§ PROBLEM TO WORK ON
Print, in exact form, the lines below from the one containing "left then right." through the one containing "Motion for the", and omit all others.

==========

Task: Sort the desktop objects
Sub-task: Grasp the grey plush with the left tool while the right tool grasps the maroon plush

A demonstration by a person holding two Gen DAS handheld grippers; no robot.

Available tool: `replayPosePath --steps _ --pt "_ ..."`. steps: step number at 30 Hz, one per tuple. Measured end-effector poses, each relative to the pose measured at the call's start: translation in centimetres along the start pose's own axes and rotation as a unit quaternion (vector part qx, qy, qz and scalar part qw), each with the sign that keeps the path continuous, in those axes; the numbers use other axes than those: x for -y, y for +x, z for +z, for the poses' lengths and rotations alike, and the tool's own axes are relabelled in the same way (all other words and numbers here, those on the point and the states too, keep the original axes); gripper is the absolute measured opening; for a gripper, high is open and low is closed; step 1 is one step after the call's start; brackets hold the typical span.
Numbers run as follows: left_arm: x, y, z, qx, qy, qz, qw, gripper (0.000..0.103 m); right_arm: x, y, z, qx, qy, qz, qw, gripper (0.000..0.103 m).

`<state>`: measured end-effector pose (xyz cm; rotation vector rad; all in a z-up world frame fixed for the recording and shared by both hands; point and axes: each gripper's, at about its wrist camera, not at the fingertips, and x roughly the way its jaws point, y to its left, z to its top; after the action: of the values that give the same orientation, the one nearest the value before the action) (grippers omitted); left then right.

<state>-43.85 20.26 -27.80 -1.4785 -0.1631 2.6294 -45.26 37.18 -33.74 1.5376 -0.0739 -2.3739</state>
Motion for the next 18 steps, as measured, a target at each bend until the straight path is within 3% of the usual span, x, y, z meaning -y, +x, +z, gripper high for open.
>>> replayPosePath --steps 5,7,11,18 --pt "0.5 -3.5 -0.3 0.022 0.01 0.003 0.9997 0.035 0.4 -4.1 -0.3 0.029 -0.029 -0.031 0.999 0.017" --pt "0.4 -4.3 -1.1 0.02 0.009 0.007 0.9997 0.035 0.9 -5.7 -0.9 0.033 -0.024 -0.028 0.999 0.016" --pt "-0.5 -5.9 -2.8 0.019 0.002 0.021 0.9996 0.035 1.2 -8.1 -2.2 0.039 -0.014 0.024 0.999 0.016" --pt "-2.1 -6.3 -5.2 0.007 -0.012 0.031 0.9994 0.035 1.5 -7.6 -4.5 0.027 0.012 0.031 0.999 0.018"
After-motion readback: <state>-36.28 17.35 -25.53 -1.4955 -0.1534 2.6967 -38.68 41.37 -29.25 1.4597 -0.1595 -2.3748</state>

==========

§ SOLUTION
`<state>`: measured end-effector pose (xyz cm; rotation vector rad; all in a z-up world frame fixed for the recording and shared by both hands; point and axes: each gripper's, at about its wrist camera, not at the fingertips, and x roughly the way its jaws point, y to its left, z to its top; after the action: of the values that give the same orientation, the one nearest the value before the action) (grippers omitted); left then right.

<state>-43.85 20.26 -27.80 -1.4785 -0.1631 2.6294 -45.26 37.18 -33.74 1.5376 -0.0739 -2.3739</state>
Motion for the next 18 steps, as measured, a target at each bend until the straight path is within 3% of the usual span, x, y, z meaning -y, +x, +z, gripper high for open.

Nothing remains open in this exercise.